* _INSTRUCTIONS TO FOLLOW_: For the records below, print the lines from the line with "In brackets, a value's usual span" through the line with "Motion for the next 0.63" exactly as written; include both end lines and exclude the rest.

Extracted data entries
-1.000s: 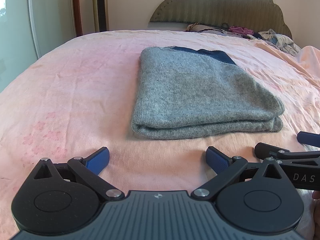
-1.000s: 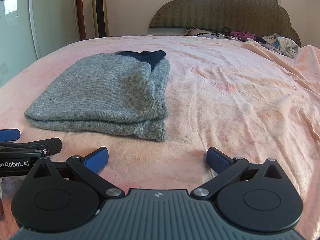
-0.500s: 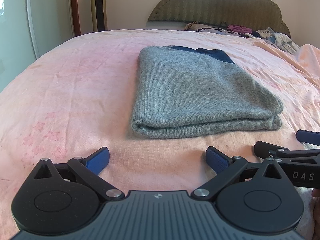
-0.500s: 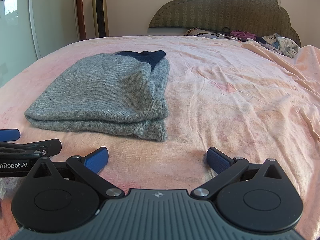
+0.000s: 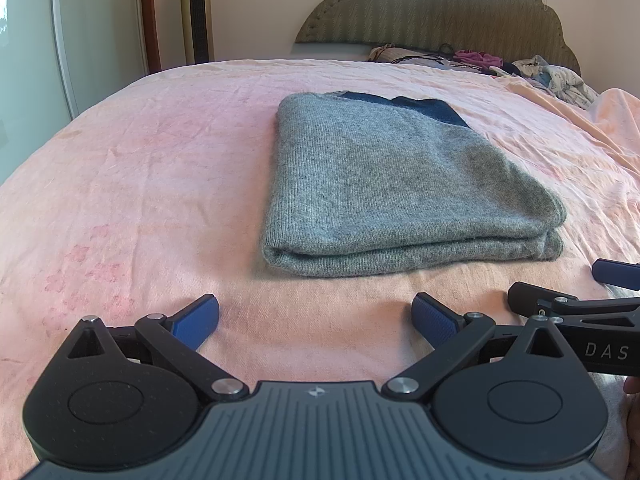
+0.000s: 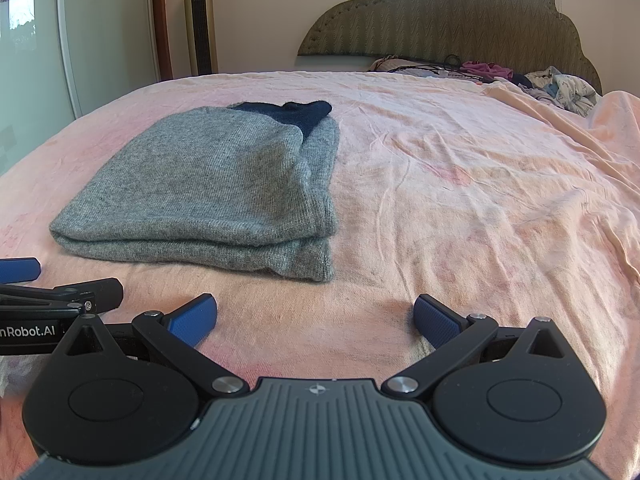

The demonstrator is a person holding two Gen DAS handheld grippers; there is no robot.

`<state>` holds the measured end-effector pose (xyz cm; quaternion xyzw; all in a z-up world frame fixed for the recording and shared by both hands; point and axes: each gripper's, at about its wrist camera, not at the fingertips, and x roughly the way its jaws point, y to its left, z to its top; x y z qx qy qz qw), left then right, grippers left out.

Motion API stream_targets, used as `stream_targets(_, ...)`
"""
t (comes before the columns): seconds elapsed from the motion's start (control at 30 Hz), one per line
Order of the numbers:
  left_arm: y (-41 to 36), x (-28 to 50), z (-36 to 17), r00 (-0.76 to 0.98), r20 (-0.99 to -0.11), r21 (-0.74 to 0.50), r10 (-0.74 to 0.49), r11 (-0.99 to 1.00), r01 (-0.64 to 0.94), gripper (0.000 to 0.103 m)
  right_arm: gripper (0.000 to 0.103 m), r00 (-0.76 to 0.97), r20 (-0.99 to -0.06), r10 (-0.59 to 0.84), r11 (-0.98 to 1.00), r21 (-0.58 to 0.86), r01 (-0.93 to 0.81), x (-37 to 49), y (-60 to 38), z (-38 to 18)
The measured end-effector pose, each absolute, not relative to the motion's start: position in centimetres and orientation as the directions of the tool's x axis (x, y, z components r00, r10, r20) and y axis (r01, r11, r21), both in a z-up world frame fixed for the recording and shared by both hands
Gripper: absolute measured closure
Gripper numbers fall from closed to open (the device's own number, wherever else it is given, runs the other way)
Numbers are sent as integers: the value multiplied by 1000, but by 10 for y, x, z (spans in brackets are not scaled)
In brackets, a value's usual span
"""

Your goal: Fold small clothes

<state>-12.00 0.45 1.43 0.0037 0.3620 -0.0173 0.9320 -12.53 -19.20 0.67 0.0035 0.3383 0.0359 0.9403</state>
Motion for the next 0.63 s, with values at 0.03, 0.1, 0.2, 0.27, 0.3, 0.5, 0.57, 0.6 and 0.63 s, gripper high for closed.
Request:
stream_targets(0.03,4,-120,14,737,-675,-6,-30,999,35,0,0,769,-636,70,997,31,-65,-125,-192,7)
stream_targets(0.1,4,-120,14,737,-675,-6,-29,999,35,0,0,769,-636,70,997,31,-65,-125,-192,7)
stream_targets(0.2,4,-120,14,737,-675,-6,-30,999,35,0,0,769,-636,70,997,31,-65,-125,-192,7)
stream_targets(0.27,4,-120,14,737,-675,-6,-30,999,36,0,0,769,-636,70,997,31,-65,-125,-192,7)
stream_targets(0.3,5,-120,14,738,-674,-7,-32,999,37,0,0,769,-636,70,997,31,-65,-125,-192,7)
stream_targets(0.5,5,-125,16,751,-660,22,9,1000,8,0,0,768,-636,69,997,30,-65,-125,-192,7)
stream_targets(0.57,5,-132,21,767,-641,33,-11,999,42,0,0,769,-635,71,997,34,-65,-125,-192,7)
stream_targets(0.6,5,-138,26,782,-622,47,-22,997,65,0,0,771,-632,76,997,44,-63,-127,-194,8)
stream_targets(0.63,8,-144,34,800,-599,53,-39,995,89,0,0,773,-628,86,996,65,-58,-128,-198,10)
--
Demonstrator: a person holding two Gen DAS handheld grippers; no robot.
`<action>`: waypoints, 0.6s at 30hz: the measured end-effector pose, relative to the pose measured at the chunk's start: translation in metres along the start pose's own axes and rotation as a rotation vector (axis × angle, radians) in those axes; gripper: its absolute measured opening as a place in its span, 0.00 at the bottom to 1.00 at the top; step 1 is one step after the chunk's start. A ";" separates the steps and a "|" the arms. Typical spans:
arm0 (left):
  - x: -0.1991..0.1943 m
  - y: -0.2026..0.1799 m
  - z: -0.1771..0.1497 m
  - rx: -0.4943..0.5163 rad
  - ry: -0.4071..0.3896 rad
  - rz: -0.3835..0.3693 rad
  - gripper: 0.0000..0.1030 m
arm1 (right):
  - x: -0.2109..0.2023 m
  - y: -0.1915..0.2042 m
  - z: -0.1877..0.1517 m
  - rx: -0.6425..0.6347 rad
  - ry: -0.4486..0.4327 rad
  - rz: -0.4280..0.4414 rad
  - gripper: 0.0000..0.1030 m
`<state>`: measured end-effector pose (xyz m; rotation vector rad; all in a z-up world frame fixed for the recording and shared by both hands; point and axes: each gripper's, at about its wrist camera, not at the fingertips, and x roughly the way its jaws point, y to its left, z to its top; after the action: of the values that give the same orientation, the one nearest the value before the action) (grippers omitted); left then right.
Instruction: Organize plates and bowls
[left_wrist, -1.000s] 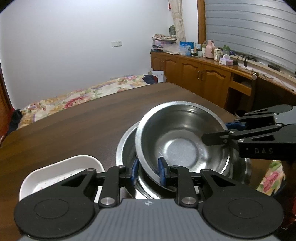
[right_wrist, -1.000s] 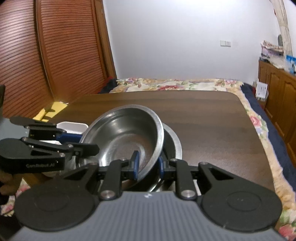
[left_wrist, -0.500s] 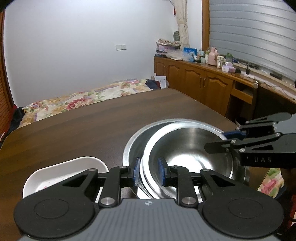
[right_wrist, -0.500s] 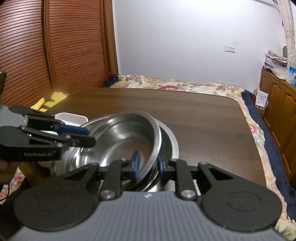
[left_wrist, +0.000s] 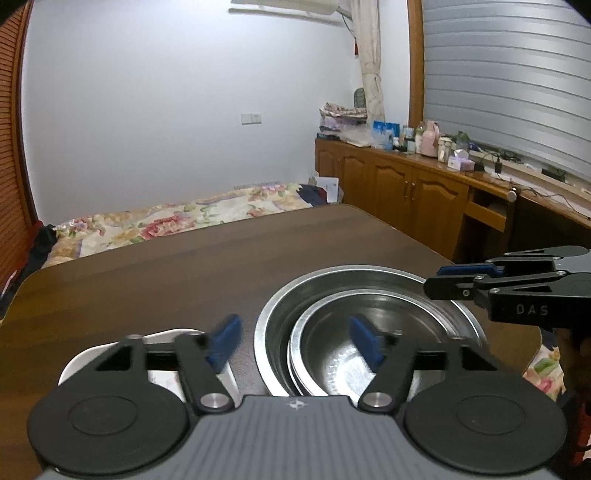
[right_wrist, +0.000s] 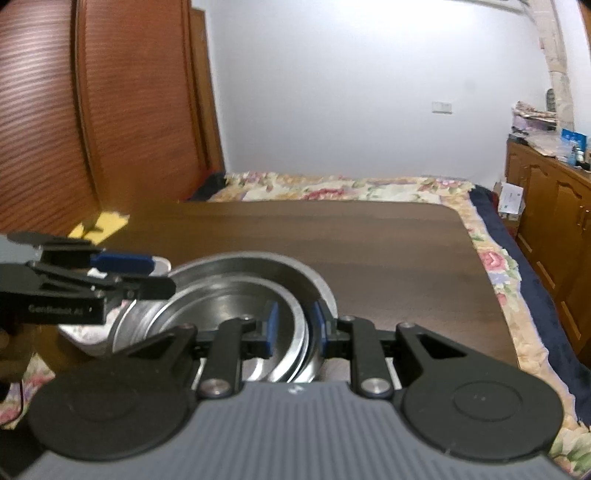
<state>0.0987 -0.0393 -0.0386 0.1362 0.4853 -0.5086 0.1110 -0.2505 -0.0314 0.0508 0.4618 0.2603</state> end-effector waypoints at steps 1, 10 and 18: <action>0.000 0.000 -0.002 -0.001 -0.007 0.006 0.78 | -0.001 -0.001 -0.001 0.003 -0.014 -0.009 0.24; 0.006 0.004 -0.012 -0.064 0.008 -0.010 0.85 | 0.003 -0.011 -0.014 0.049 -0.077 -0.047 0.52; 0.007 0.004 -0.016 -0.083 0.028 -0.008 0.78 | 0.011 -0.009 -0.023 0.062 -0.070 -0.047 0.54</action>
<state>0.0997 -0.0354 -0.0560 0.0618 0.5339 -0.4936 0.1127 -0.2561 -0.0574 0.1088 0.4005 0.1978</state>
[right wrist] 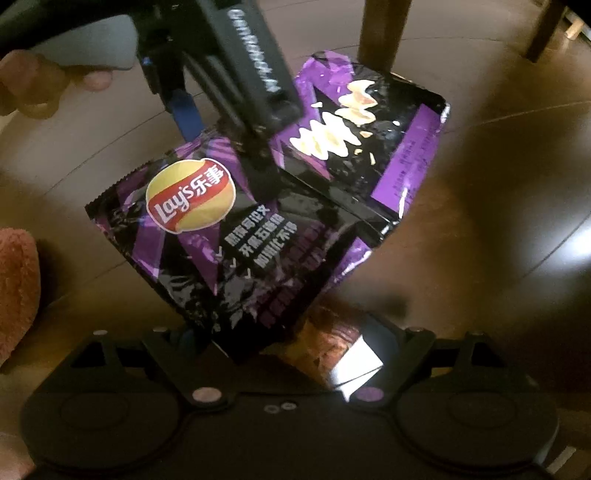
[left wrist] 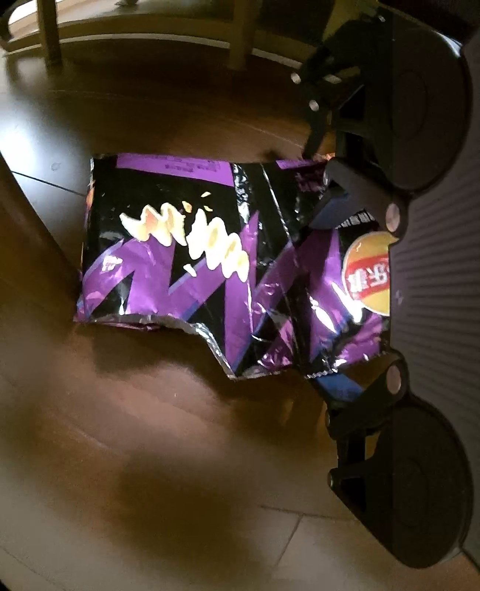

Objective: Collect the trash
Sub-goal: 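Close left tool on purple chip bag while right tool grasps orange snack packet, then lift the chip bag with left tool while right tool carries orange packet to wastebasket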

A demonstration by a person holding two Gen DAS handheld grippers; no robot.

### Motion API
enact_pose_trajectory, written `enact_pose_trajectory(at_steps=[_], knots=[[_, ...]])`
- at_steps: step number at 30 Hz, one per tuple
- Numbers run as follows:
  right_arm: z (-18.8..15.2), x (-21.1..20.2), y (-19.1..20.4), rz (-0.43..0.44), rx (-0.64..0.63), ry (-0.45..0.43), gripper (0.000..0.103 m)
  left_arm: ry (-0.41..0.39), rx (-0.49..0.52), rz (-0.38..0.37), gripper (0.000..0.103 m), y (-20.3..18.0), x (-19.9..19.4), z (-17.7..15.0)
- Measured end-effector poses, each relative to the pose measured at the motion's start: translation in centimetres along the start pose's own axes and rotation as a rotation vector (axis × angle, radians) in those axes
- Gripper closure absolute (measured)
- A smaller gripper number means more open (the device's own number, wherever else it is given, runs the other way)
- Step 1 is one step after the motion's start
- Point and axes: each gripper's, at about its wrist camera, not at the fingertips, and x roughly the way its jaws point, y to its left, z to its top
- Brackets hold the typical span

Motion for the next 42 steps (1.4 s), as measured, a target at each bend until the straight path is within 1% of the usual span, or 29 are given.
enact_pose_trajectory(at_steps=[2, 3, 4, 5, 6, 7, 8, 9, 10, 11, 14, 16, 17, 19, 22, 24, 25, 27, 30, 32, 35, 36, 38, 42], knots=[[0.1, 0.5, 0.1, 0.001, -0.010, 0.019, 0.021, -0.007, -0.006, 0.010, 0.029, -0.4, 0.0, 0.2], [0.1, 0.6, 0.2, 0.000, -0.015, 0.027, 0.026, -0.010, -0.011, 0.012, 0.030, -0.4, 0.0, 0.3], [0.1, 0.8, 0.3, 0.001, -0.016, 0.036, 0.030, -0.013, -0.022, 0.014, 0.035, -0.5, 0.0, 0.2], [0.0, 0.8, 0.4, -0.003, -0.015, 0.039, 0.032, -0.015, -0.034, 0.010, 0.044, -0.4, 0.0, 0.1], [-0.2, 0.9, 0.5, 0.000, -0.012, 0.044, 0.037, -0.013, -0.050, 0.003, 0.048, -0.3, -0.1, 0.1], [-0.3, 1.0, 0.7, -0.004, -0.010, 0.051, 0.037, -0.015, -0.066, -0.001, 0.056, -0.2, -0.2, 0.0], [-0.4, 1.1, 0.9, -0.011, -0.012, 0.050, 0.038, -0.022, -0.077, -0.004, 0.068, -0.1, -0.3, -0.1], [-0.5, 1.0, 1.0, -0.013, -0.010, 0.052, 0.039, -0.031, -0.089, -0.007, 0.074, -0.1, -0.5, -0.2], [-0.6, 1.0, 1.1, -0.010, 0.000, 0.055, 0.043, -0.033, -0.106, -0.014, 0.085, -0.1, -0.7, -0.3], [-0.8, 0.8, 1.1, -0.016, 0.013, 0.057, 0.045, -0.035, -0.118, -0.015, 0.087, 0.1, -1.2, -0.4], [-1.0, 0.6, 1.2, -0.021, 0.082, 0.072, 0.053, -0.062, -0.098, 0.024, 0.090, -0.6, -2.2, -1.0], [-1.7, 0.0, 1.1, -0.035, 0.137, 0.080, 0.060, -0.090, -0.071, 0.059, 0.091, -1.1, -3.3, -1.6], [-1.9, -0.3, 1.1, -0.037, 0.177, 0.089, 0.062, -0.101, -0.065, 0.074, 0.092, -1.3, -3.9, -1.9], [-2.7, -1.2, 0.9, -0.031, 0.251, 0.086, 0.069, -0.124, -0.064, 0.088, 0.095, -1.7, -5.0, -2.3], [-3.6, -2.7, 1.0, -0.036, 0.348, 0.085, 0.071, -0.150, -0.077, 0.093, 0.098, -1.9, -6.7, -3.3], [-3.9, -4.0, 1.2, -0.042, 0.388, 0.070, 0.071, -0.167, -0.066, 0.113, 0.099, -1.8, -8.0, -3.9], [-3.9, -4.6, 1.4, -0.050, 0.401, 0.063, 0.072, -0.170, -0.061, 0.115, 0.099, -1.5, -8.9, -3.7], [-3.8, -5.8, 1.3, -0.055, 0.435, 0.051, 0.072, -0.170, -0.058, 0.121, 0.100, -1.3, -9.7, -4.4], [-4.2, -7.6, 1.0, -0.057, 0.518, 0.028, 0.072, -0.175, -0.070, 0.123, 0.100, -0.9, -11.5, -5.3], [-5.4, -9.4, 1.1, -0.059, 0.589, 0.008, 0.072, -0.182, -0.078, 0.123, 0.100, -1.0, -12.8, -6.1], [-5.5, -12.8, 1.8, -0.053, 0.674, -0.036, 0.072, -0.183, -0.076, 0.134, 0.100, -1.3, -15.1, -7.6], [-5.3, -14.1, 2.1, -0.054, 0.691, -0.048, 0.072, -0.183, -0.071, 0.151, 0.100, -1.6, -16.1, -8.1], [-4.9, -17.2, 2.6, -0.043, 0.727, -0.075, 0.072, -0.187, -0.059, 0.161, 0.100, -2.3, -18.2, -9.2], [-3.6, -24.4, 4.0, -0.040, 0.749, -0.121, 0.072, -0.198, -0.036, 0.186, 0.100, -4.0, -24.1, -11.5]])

* _ANSWER TO THIS EXERCISE_:
In brackets, a value's usual span
"""

Your goal: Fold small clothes

<state>-12.00 0.45 1.43 0.0037 0.3620 -0.0173 0.9320 -12.53 -19.20 0.67 0.0035 0.3383 0.0359 0.9403</state>
Motion for the next 0.63 s, with values at 0.03, 0.1, 0.2, 0.27, 0.3, 0.5, 0.57, 0.6 and 0.63 s, gripper high for closed.

Nothing else is required to finish the exercise.